An implementation of the game Kalah and some agents in Python. It is used to play around with reinforcement learning and currently REINFORCE and actor-critic models are provided in addition to classic agents.
- Python 3.6–3.8
- Numpy
- PyTorch
See the requirements.txt file for detailed Python requirements or use
pip install -r requirements.txt --user
to install them.
You can use the script compare_classic_agents.py to compare the classic agents with each other.
It randomly chooses from the allowed moves.
It tries to maximze the score from each move.
In Kalah if you hit your own house with the last seed, you can go again, this agent knows that. It tries to maximize the number moves per turn or if that it not possible maximize the score.
This agent implements the Minimax algorithm for Kalah. It uses simply the score of each player as the value of the leaf nodes. One could think of some better values, but for now it is acceptable.
This is a wrapper around a PyTorch reinforce model for Kalah.
This is a wrapper around a PyTorch actor-critic model for Kalah.
We provide a few scripts and models for reinforcement learning.

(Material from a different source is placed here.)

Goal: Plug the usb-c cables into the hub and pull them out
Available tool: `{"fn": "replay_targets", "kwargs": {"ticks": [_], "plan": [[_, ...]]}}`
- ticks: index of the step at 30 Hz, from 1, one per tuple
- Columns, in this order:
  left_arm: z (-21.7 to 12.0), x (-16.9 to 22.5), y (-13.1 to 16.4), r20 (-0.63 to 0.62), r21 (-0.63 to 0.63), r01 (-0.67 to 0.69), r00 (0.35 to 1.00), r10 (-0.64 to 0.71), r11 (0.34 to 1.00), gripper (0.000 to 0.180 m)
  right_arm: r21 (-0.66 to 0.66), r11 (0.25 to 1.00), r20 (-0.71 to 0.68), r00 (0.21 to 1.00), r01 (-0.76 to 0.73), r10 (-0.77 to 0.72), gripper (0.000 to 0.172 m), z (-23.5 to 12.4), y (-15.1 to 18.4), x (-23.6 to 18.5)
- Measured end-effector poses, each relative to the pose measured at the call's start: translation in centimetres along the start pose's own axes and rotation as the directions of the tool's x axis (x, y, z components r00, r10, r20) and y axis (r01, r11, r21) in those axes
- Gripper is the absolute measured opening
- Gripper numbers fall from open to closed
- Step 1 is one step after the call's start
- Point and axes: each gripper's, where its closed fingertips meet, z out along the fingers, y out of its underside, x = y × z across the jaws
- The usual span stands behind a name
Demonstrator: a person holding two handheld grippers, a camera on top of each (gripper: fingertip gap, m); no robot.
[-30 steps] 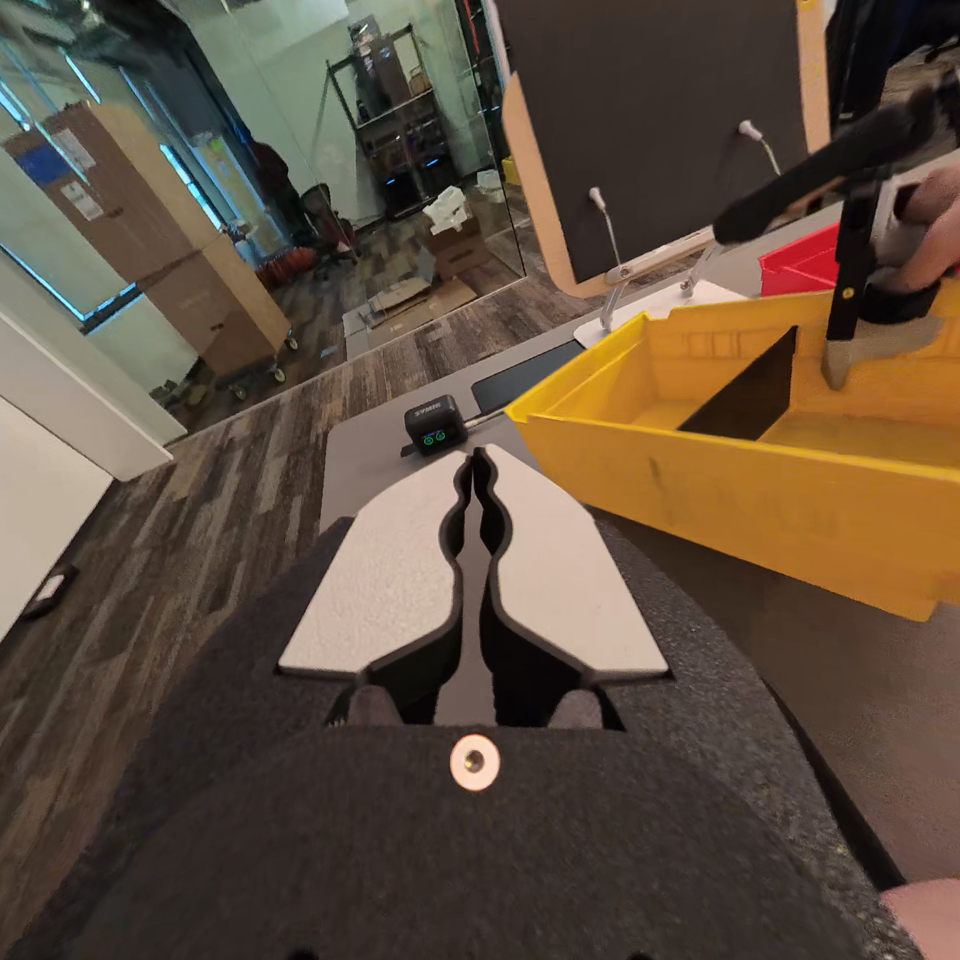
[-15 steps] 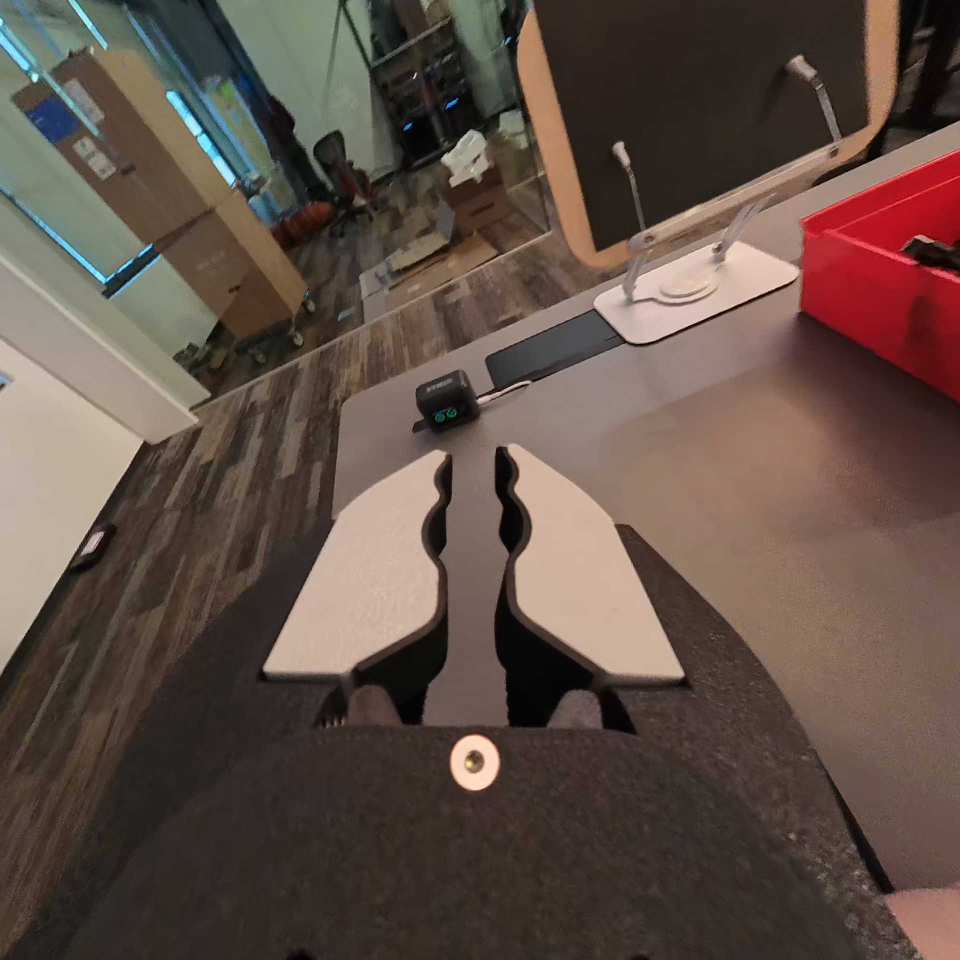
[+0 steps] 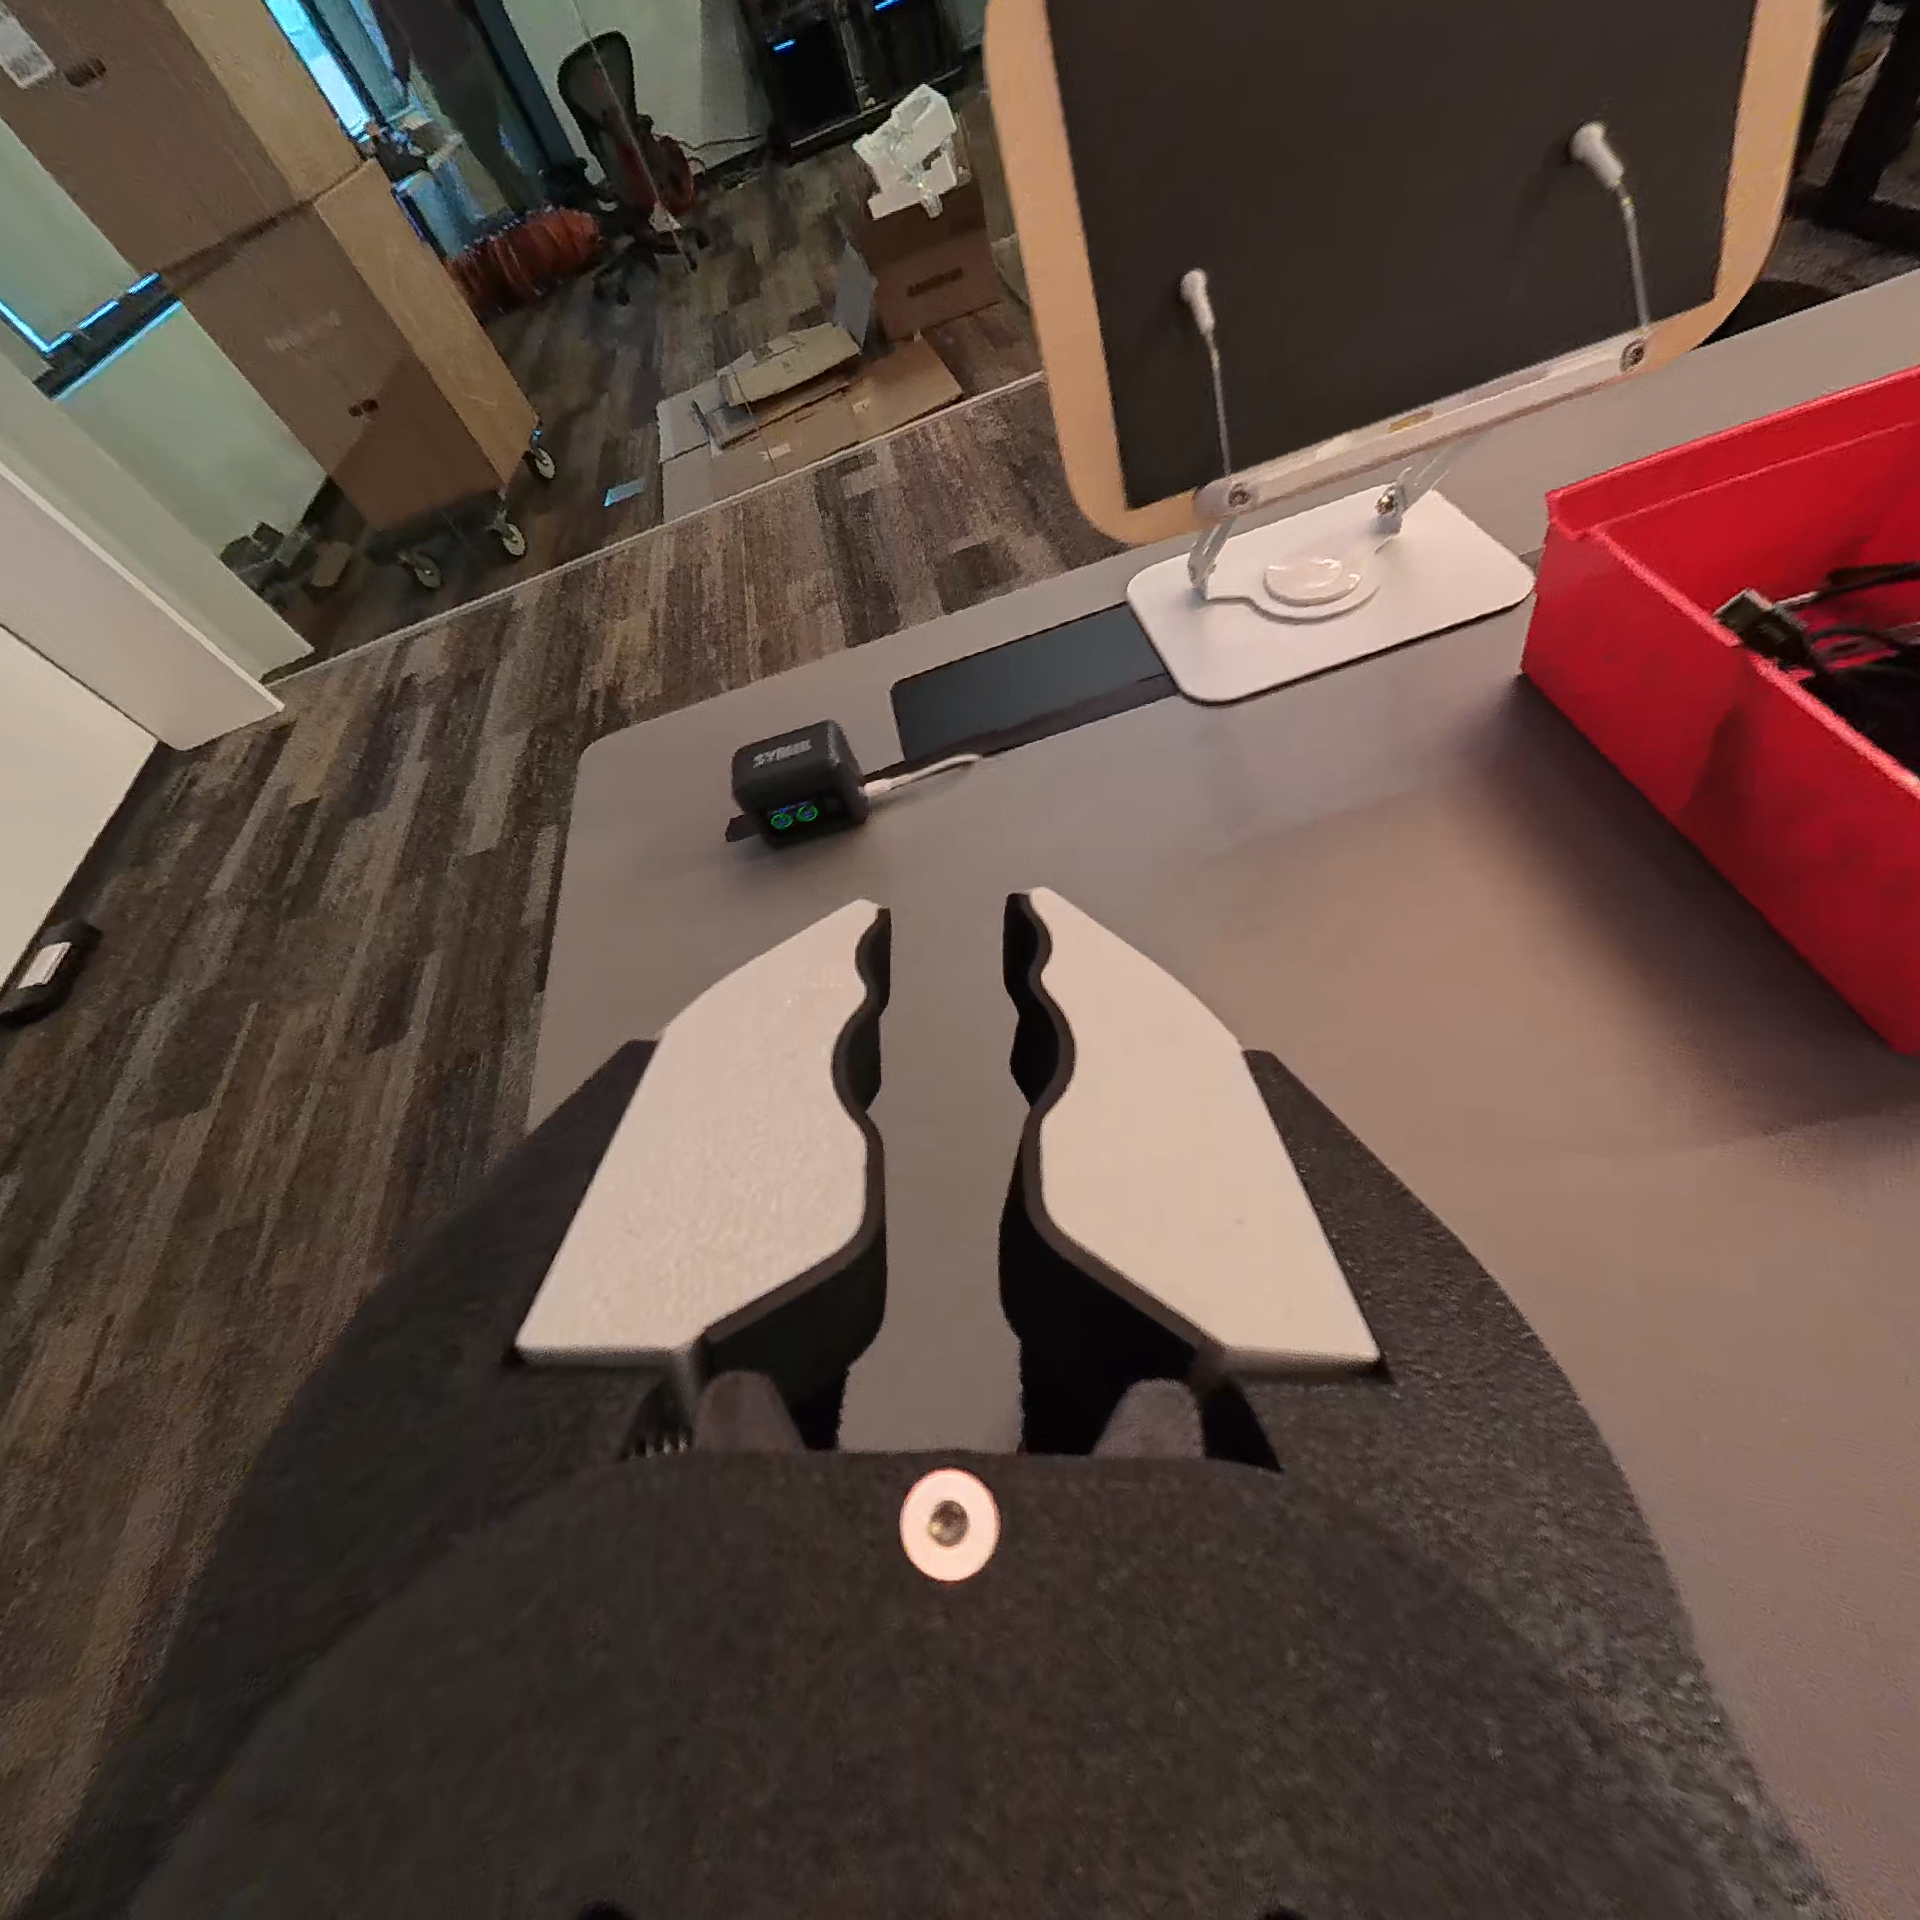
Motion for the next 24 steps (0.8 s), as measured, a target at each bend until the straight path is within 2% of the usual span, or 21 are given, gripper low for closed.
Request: {"fn": "replay_targets", "kwargs": {"ticks": [5, 9, 11, 12, 14, 17, 19, 21, 23, 24], "plan": [[0.7, 2.1, -2.4, -0.049, 0.05, 0.09, 0.995, -0.088, 0.995, 0.02, -0.024, 0.993, -0.049, 0.992, 0.119, -0.12, 0.006, 2.5, -1.1, -0.9], [1.5, 4.3, -4.3, -0.149, 0.101, 0.132, 0.982, -0.117, 0.986, 0.02, -0.044, 0.986, -0.053, 0.985, 0.161, -0.163, 0.013, 3.6, -1.6, -2.5], [2.4, 4.8, -3.8, -0.135, 0.049, 0.117, 0.985, -0.11, 0.992, 0.02, -0.083, 0.987, -0.032, 0.989, 0.141, -0.144, 0.01, 4.7, -0.9, -3.2], [3.0, 4.7, -3.2, -0.096, 0.0, 0.099, 0.99, -0.098, 0.995, 0.022, -0.103, 0.984, 0.004, 0.99, 0.143, -0.143, 0.014, 5.2, -0.5, -3.9], [4.2, 5.5, -2.9, -0.083, -0.054, 0.065, 0.994, -0.069, 0.996, 0.03, -0.133, 0.976, 0.024, 0.985, 0.173, -0.172, 0.014, 5.2, -0.3, -4.6], [6.1, 8.2, -3.8, -0.191, -0.049, 0.046, 0.98, -0.055, 0.998, 0.031, -0.157, 0.973, 0.014, 0.985, 0.17, -0.169, 0.012, 5.1, -0.5, -4.5], [7.7, 10.4, -4.5, -0.288, -0.055, 0.081, 0.953, -0.093, 0.995, 0.033, -0.154, 0.972, 0.02, 0.985, 0.175, -0.174, 0.012, 5.2, -0.6, -4.6], [9.3, 13.9, -4.8, -0.441, -0.1, 0.113, 0.886, -0.146, 0.989, 0.048, -0.158, 0.971, 0.02, 0.983, 0.181, -0.18, 0.012, 5.2, -0.7, -4.6], [10.9, 18.1, -3.8, -0.566, -0.178, 0.042, 0.813, -0.137, 0.983, 0.046, -0.165, 0.97, 0.014, 0.984, 0.18, -0.18, 0.012, 5.2, -0.7, -4.6], [12.0, 19.8, -2.9, -0.581, -0.218, -0.015, 0.805, -0.118, 0.976, 0.047, -0.169, 0.969, 0.01, 0.984, 0.179, -0.18, 0.011, 5.2, -0.8, -4.5]]}}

A good way to start playing with the actor-critic model is using the following start parameters to train it:
python train_aa.py --bins 4 --seeds 4 --evaluation-interval 10000 --episodes 500000 --gamma 0.99 --seed 1 --solved 99 --learning-rate 0.001 --neurons 256 --evaluation-games 100 --run-id aa_256neurons
Example output (last two lines, may not be the same anymore, due to model/code changes):
Comparing @ Episode 61000: ActorCriticAgent won 88.77551020408163 % of all N = 100 games against MaxScoreRepeatAgent Number of draws: 2
Solved after 61000 episodes! The last win percentage was 88.775510
The model can then be compared to classic agents with the command
python validate_aa.py --bins 4 --seeds 4 --validation-games 1000 --model-path ./results/aa_256neurons/final_model.pt
Example output (may not be the same anymore, due to model/code changes):
Comparisons with other agent:
ActorCriticAgent won 87.8 % ( n = 878 ) of all N = 1000 games against RandomAgent Number of draws: 31
ActorCriticAgent won 91.0 % ( n = 910 ) of all N = 1000 games against MaxScoreAgent Number of draws: 57
ActorCriticAgent won 82.7 % ( n = 827 ) of all N = 1000 games against MaxScoreRepeatAgent Number of draws: 34
ActorCriticAgent won 53.5 % ( n = 535 ) of all N = 1000 games against MinimaxAgent Number of draws: 119
A good way to start playing with the REINFORCE model is using the following start parameters to train it:
python train_reinforce.py --bins 4 --seeds 4 --log-interval 500 --episodes 200000 --gamma 0.99 --seed 3 --solved 70 --learning-rate 0.001 --neurons 256 --drop-out 0.1 --model-path ./reinforce_model.pt
With these parameters, it should converge, i.e., reach the desired win rate (which is averaged over the last two evaluations), after 156500 played games.
Example output (last two lines, may not be the same anymore, due to model/code changes):
Comparing @ Episode 156500: ReinforceAgent won 69.87951807228916 % of all N = 100 games against MaxScoreRepeatAgent Number of draws: 17
Solved after 156500 episodes! The last win percentage was 69.879518
The model can then be compared to classic agents with the command
python validate_reinforce.py --bins 4 --seeds 4 --validation-games 1000 --model-path ./reinforce_model.pt
Example output (may not be the same anymore, due to model/code changes):
Comparisons with other agent:
ReinforceAgent won 68.3 % ( n = 683 ) of all N = 1000 games against RandomAgent Number of draws: 45
ReinforceAgent won 60.9 % ( n = 609 ) of all N = 1000 games against MaxScoreAgent Number of draws: 136
ReinforceAgent won 44.7 % ( n = 447 ) of all N = 1000 games against MaxScoreRepeatAgent Number of draws: 137
ReinforceAgent won 44.2 % ( n = 442 ) of all N = 1000 games against MinimaxAgent Number of draws: 98
In contrast to the actor-critic model, the REINFORCE model is harder to train and you may have to play with the parameters until you find some which do reach high win rates. Sadly even the random seed used for training matters a lot. As you can see above, these win rates are not that great. Playing around more with the parameters can lead, however, to much better win rates. A better metric for judging when the model is trained may also be useful.